中を見るとみなさんバタバタとして、またスピーカーから音が出ていて、こちらに気がつかない。メンバー以外の男の人も2人いる。
「誰ですか?」
少し不安になって二柚先輩に尋ねるが、首を振ってわからないという表情をしている。
「あー、ゴメンもう着いてたんだ?気がつかなくてごめん!」
「こんにちは。今日は何が始まるの?」
二柚先輩が黒沢先輩に大声で話しかけた。
「はいはい、みんな音出すのやめて!」
黒沢先輩が通りのいい声で叫ぶと、みんな一斉にこっちを向いた。
「紬ちゃんが来ましたので、紹介します!」
バンドのメンバーはわかっているので問題ないが、男性2人がわからない。
「こちらの2人は、北進大学の作業療法学科の先生とゼミの学生さんです。今キーボードとパソコン、スイッチ類の接続を見てもらっています」
「こんにちは」
「はい、こんにちは、はじめまして」
二柚先輩が戸惑いながら挨拶を返した。
「キーボードのスイッチ周りを使いやすくして欲しいという依頼を受けて、いろいろ取り組んでいるところだよ」
「二柚、ごめんね、先に話をしてなくて。こちら桜子の叔父さんで、大学の先生なの」
「はい、それはお疲れさまです。よろしくお願いします・・」
大学の先生?
「人が普段使う道具にスイッチの工夫をするのが専門なんですって。だから今、このキーボードにそれができるかどうか見てもらっているの。紬ちゃん、協力してくれるかな?」
「はあ、何というか、はい、構いませんが・・?」
この状況でできませんとは言えないと思うよ。リハビリの先生?何かされるのかな。
「北進大の大宮と言います。あなたがこのキーボードを使うんだね。ではちょっとこの前に来てもらえるかな」
なんだか訳がわからず、言われた通りにした。とっても優しそうに微笑む先生だ。だから不安は感じなかったが、二柚先輩と七津先輩の方が不安そうな顔をしている。
「ねえ、あゆみ、ちょっとその前に。これって?」
「ごめんねー、叔父さんのスケジュールに急に空きができたから今日になったんだ。悪いとは思ったけど、早めに準備もしたかったし」
「何をするかの説明をまずしてよ。紬ちゃんが不安がってるじゃない!」
二柚先輩と黒沢先輩が何か言い合っている。大きな声なので聞こえてしまう。
「だからごめんって!紬ちゃんがどうしたらキーボードが弾きやすくなるかを考えてるんだよ」
「でも紬ちゃん、まだこの話を受けるとか言ってないでしょ」
「私たちメンバーは全員、紬ちゃんがいいってことで一致してるんだ。だからどうしたら紬ちゃんが気持ちよくメンバーになってくれるか、考えるのは当たり前のことじゃない」
「ええー、そこまで思ってるの・・。じゃあ一つ聞かせてちょうだい。なぜ紬ちゃんなの?」
「それはあとで本人にも話そうと思ってたけど、やっぱりこの間の演奏は見事だった。今いるメンバーにはない音だったから。私たち4人にあの音が交われば、確実にバンドの質が上がると思うよ」
そんなことはない。私に、あの中で交わるなんて、無理だ。
「本当にそれだけ?無理して私たちのような子を入れようと思っていたりしていない?」
「え、何?それってどういうこと?」
「だって、人と一緒に演奏できない紬ちゃんが、かわいそうと思ったんじゃないの?そんな同情ならいらないわよ!ちゃんとわかるように説明しなさいよ!」
二柚先輩が今まで見たことのない表情で話をしている。
「二柚、落ち着いて。
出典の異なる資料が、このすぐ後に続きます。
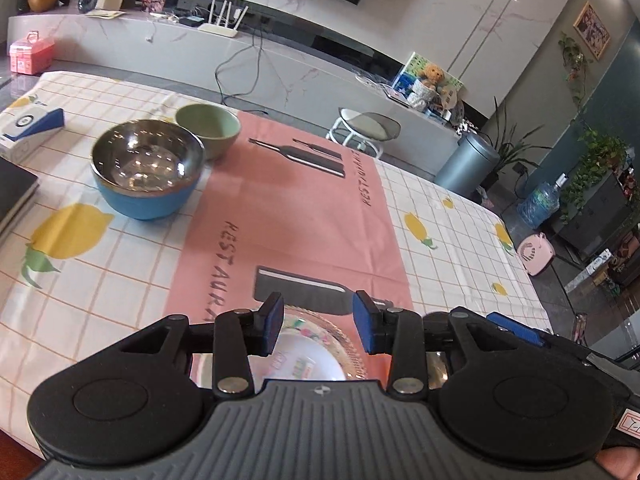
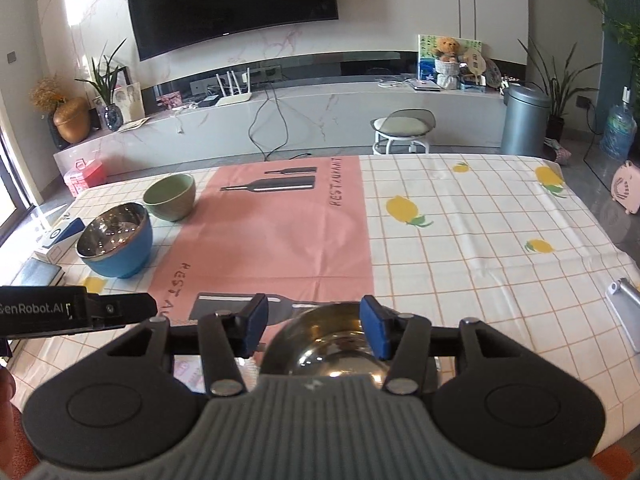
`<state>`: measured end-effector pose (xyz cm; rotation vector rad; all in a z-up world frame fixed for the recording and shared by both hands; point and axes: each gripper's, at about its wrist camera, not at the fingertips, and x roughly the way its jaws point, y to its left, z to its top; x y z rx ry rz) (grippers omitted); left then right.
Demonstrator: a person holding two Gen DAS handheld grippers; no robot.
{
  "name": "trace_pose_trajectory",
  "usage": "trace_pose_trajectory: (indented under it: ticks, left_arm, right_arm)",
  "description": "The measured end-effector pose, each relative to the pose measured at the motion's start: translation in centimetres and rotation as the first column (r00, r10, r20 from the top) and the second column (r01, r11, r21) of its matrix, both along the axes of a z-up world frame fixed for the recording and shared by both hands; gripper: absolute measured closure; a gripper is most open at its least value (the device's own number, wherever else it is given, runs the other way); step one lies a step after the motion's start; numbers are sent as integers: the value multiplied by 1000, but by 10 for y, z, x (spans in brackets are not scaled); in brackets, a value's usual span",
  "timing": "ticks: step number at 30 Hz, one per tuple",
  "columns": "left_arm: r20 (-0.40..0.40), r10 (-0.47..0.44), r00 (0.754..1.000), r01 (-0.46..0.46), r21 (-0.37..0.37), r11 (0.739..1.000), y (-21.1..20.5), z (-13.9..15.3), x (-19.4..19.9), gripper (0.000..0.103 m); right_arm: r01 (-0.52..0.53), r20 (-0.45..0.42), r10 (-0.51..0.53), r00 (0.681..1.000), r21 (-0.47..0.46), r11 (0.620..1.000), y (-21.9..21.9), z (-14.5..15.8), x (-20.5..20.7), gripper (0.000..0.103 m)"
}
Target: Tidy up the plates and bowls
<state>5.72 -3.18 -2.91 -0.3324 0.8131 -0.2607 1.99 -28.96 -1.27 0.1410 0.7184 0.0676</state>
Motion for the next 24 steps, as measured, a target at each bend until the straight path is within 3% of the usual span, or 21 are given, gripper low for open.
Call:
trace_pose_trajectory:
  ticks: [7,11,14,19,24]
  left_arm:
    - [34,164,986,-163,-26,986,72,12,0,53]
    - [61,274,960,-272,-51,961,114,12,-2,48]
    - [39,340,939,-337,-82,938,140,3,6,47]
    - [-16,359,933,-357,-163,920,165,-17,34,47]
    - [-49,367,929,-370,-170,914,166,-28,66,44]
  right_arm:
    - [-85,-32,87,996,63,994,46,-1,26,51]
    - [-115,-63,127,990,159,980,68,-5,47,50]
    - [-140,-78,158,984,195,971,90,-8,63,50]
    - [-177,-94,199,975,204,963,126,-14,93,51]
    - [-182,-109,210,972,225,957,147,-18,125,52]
私たちが同情して憐んでるとかって意味?そんなことしたら、もはや友達ではないじゃない」
「うん・・いや、ごめんなさい言い過ぎたわ、そうでないのならいいわ」
「二柚がそんなに感情的にものを言うのは珍しいね」
「だって、私たちはそういう対象として見られることが多いのよ。上手だからと言う評価でなく、できたからと言う評価でほめられるの。そうなると中身なんか見てくれやしないわ。結構うんざりするのよ」
「間違っても私はそんな風になんか思ってないわよ」
「でも、そうやって勝手に思われることって、結構あるのよ。テレビ番組とかでもあるし。見ている人の感動のために私たちが生きているわけではないのよ」
それはよくわかる。前に出たコンクールもそんな風に思っている大人たちが多かった。何かいいことをしてあげているということに自分が満足するのだろう。そんなことを言ったら問題になるから、みんな知らないふりをしているけれど、私たちはわかっていた。
「そうなんだ、そう思わせたのであればごめんなさい。今回は本当に紬ちゃんの演奏が良かったからで」
本当ですか?
「うんわかったわ。そう言ってくれてありがとう。私も謝るわ」
「あ、もう一つあった!」
「何よ、ここまで言い合ったんだから正直に言いなさい!」
二柚先輩がまだ厳しい顔つきになっている。
「私が絶対に信頼している二柚が推してきた子だもの。いい子に決まってるじゃない。その上あんな演奏されたら、私たちが手放す訳ないでしょう」
「もー、あゆみったら。そんなに私のことを信用して・・。なんてこと言うのよ!」
急に二柚先輩が照れはじめた。
うーん、二柚先輩って、ちょろいかも。先輩ながら、かわいい。
あ、いま黒沢先輩と目が合って、私にウインクして来た。きっと同じこと考えてるな・・。